(Data for this task)

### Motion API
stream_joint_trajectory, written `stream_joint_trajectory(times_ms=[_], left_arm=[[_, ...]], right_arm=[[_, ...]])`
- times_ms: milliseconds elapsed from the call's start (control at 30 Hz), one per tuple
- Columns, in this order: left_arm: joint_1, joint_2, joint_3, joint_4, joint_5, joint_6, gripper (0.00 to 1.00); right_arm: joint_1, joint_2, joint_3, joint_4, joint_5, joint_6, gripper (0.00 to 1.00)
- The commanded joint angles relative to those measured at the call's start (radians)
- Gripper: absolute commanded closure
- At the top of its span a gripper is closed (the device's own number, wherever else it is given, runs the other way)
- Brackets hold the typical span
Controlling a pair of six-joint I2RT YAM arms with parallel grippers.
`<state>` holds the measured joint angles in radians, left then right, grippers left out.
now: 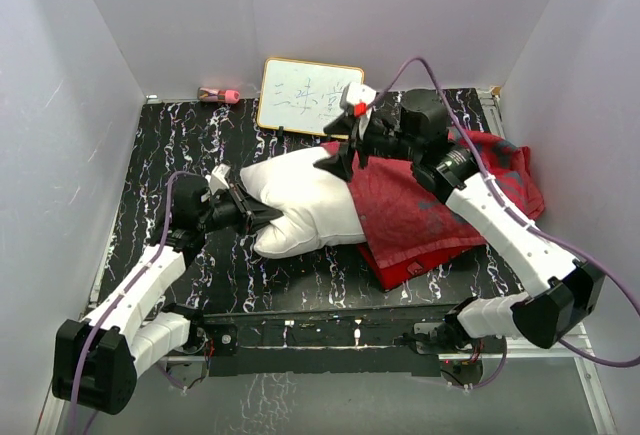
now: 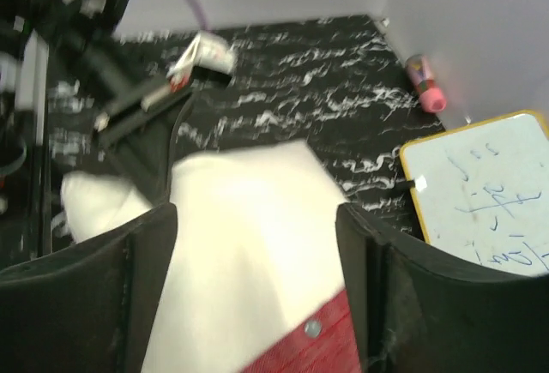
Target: Put the pillow into the pillowcase
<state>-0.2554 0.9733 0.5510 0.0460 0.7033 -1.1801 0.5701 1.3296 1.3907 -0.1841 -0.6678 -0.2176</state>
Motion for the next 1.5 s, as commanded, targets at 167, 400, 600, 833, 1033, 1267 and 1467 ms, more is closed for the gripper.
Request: stream_joint_trajectory(times_ms=[167, 400, 600, 833, 1033, 1267, 1467], left_arm=[[-0.003, -0.005, 0.123, -0.222, -0.123, 0.397, 0.82], [-0.008, -0.287, 0.246, -0.359, -0.326, 0.78, 0.18], [-0.06, -0.315, 0.317, -0.43, -0.28, 1.03, 0.03], [-0.086, -0.318, 0.358, -0.448, -0.249, 1.29, 0.03], [-0.259, -0.132, 0.434, -0.442, -0.365, 1.384, 0.03], [-0.903, 0.197, 0.569, -0.569, -0.985, 1.559, 0.03], [-0.957, 0.302, 0.453, -0.45, -1.242, 1.649, 0.03]], right_arm=[[-0.059, -0.281, -0.124, -0.509, 0.047, -0.323, 0.0], [-0.107, -0.361, -0.188, -0.587, 0.166, -0.303, 0.0], [-0.222, -0.349, -0.201, -0.573, 0.078, -0.242, 0.0], [-0.277, -0.306, -0.135, -0.713, 0.182, -0.397, 0.0], [-0.353, -0.282, -0.115, -0.74, 0.19, -0.375, 0.0], [-0.488, -0.24, -0.092, -0.726, 0.136, -0.299, 0.01], [-0.51, -0.223, -0.111, -0.747, 0.178, -0.341, 0.0]])
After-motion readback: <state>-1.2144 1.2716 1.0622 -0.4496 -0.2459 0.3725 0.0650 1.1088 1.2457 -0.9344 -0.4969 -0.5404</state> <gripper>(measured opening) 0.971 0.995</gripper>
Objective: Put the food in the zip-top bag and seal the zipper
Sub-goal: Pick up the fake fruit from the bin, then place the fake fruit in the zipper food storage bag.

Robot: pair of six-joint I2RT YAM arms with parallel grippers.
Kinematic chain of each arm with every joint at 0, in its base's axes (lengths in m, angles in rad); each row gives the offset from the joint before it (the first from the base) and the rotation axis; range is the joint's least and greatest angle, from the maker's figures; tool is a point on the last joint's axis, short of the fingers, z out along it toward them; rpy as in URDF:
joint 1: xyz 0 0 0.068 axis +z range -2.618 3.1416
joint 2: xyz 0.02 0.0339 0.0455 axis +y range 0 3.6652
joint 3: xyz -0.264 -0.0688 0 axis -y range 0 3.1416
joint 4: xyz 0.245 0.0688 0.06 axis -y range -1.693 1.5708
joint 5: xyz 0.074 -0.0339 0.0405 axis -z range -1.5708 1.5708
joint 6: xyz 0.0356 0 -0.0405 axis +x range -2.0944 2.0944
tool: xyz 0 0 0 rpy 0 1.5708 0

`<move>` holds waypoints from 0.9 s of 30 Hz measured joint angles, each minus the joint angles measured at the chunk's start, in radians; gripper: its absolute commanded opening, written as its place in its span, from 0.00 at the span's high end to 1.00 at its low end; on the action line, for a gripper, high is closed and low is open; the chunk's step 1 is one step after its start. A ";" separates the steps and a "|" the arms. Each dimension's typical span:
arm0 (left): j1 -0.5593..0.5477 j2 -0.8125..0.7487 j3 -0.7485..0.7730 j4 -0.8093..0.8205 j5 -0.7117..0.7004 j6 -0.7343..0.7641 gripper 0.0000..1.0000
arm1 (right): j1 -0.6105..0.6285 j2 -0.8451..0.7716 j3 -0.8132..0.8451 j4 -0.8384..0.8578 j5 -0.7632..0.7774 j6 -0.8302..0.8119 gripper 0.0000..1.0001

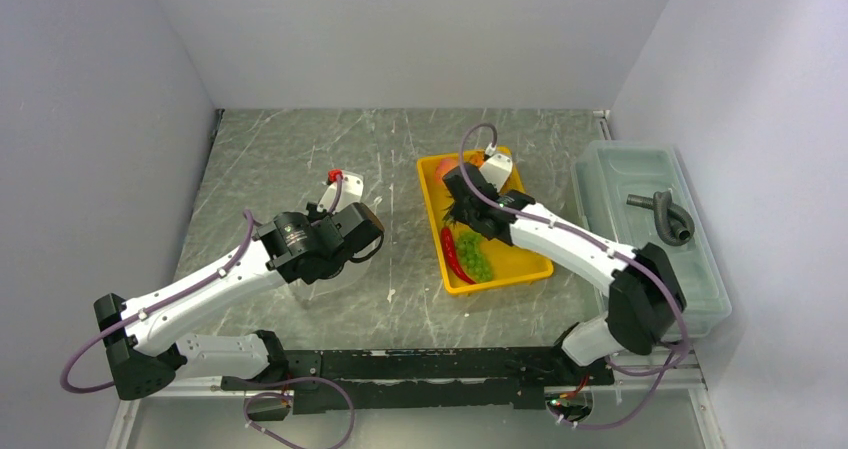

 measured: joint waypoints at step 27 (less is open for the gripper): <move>0.000 -0.010 0.000 0.004 -0.026 0.001 1.00 | 0.040 -0.444 -0.145 0.060 -0.850 -0.589 1.00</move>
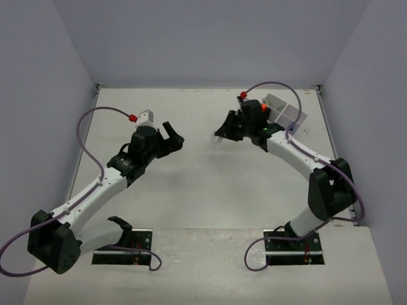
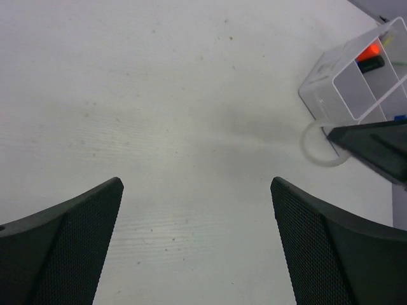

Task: Sort the stationery into containers
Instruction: Place the stationery in the storage box.

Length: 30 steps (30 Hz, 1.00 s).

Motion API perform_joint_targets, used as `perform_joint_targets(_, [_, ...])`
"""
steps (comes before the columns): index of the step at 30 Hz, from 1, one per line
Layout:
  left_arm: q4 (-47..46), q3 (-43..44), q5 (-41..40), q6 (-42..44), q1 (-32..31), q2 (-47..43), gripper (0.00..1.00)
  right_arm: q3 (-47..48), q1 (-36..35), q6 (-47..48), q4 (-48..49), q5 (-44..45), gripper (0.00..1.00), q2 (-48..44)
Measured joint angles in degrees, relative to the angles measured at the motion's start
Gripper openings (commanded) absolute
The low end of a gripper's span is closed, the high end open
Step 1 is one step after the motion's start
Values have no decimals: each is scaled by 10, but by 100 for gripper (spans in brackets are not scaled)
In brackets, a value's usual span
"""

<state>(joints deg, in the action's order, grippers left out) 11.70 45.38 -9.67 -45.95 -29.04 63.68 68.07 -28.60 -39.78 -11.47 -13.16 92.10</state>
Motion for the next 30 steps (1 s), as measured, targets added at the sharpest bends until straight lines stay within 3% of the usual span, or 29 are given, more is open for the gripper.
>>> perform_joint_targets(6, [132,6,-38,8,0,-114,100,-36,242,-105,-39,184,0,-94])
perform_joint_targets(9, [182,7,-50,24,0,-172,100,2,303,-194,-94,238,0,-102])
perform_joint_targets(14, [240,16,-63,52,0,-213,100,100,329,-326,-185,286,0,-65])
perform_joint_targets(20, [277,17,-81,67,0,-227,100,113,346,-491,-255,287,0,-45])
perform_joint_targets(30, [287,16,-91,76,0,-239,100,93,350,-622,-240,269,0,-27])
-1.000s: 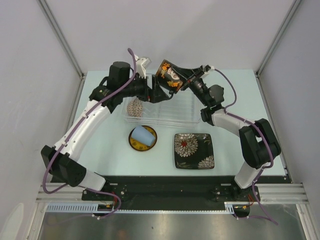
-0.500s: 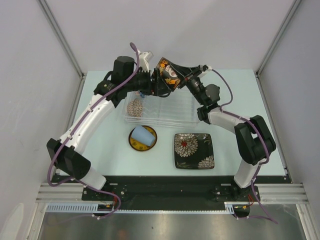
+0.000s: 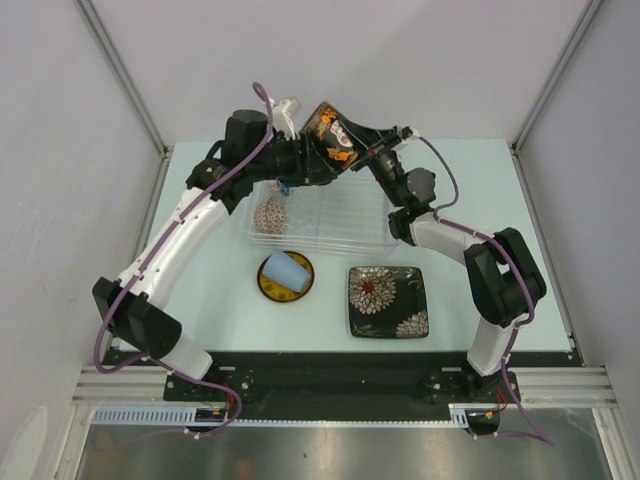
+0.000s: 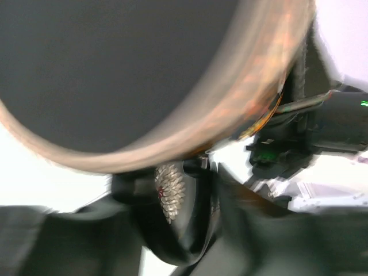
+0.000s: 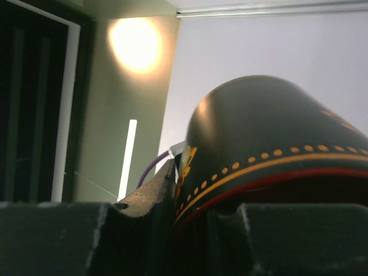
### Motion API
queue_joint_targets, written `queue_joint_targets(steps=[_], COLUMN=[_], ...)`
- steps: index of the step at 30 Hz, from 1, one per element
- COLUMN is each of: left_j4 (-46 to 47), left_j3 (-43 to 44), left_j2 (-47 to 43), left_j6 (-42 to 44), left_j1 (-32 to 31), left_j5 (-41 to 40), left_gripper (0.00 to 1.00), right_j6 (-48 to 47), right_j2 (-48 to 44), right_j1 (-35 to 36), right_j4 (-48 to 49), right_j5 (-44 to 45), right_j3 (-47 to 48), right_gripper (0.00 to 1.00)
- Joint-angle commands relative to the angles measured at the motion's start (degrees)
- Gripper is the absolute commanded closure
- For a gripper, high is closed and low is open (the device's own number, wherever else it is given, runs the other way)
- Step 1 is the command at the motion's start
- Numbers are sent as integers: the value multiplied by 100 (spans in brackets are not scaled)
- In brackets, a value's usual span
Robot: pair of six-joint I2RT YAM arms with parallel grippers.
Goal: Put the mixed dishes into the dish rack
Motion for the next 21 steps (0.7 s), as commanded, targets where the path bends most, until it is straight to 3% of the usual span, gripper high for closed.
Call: queue_joint_targets(steps=[1, 10, 15, 18, 19, 21], left_j4=[440, 633, 650, 668, 633, 607], left_j3=[479, 743, 700, 708, 717, 734], left_j2=[74, 224, 189, 162, 162, 145], left_j6=[-54, -380, -467, -494, -485, -433], left_j1=[-394, -411, -411, -411, -411, -368], left_j5=[718, 972, 1192, 1280, 1254, 1184], left_gripper=[71, 100, 100, 100, 100, 100], right_j6=[171, 400, 505, 532, 514, 506], right_j2=[40, 339, 453, 488, 480, 436], right_j1=[476, 784, 827, 828, 819, 801], right_j4=[2089, 2080, 2080, 2080, 2080, 2080], right_j5=[180, 295, 330, 295, 269, 164], right_j3=[507, 507, 507, 498, 507, 498], right_gripper=[100, 100, 100, 88, 74, 62])
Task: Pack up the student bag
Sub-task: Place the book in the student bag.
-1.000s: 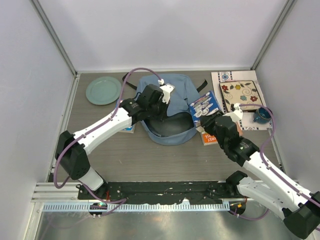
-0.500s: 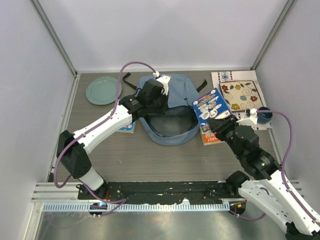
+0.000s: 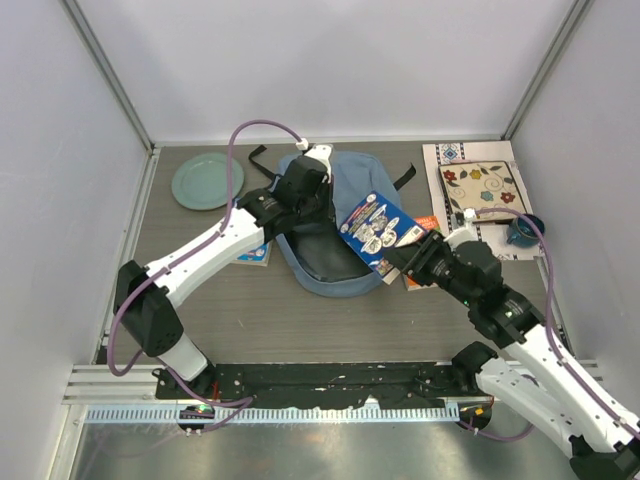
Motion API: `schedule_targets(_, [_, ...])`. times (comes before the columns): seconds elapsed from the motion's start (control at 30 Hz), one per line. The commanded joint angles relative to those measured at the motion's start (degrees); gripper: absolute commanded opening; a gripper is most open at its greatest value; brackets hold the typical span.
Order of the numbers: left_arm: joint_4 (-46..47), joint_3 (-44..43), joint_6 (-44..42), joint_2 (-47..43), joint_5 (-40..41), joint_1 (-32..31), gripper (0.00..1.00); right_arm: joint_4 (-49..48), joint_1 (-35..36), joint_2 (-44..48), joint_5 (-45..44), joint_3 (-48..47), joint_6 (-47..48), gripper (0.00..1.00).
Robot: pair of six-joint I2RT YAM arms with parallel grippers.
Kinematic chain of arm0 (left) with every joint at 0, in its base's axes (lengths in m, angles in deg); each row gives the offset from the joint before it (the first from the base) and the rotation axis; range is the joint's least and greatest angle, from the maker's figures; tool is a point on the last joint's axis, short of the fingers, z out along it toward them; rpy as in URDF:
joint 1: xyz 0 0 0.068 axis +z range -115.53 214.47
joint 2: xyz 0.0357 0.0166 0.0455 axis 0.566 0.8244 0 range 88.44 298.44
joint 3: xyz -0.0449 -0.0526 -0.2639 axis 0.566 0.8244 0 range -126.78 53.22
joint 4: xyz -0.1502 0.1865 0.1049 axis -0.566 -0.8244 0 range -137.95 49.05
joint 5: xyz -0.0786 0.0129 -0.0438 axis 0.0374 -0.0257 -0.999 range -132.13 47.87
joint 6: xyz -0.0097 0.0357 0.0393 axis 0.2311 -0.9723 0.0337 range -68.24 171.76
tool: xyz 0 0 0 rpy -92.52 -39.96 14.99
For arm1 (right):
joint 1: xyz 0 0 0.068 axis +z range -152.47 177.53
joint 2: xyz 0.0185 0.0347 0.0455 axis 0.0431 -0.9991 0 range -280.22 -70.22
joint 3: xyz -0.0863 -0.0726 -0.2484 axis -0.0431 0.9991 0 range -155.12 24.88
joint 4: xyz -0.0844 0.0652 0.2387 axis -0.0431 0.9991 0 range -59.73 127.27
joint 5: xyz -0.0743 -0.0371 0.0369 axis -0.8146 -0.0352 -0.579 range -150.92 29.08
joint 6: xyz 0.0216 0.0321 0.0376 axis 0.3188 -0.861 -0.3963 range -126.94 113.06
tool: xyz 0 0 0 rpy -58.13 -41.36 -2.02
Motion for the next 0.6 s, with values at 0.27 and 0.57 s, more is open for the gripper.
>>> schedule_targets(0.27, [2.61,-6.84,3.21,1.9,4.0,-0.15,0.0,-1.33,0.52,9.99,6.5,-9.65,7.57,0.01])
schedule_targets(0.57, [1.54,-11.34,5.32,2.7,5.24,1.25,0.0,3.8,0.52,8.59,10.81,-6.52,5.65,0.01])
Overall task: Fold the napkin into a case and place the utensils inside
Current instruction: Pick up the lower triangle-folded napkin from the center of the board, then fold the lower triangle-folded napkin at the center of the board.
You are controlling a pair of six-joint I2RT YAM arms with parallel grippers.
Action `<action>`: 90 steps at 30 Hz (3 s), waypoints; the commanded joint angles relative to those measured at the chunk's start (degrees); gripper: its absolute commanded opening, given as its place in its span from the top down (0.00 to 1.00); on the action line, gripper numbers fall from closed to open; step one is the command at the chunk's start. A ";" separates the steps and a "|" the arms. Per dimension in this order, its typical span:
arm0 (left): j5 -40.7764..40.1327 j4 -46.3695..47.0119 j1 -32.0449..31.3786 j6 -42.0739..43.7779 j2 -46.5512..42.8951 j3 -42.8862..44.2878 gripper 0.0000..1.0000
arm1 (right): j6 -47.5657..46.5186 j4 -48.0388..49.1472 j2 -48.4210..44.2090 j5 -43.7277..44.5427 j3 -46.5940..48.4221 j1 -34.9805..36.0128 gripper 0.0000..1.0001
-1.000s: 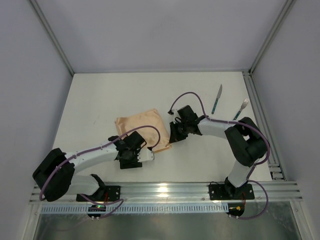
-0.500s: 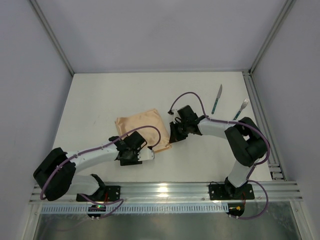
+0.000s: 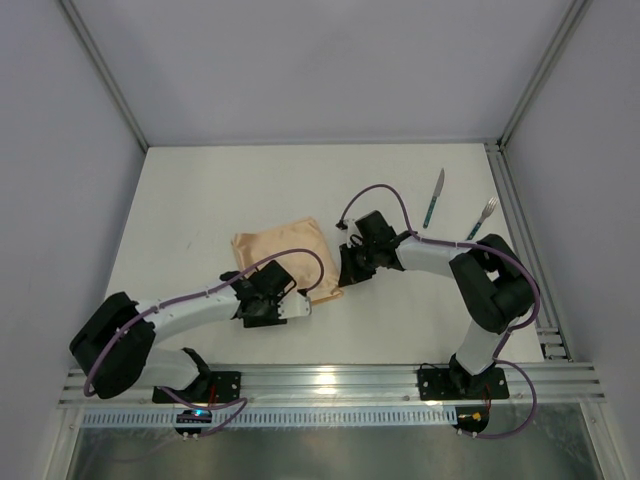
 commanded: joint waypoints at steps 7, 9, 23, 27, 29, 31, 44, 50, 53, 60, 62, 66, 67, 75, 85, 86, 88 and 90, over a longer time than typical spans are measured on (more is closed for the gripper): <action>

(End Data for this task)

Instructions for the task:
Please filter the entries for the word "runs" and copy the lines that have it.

Response to this exercise:
- At the top of its span a gripper is closed (the device's own number, wherever else it is given, runs the other way)
- For a gripper, high is closed and low is open (the device's own number, wherever else it is given, runs the other way)

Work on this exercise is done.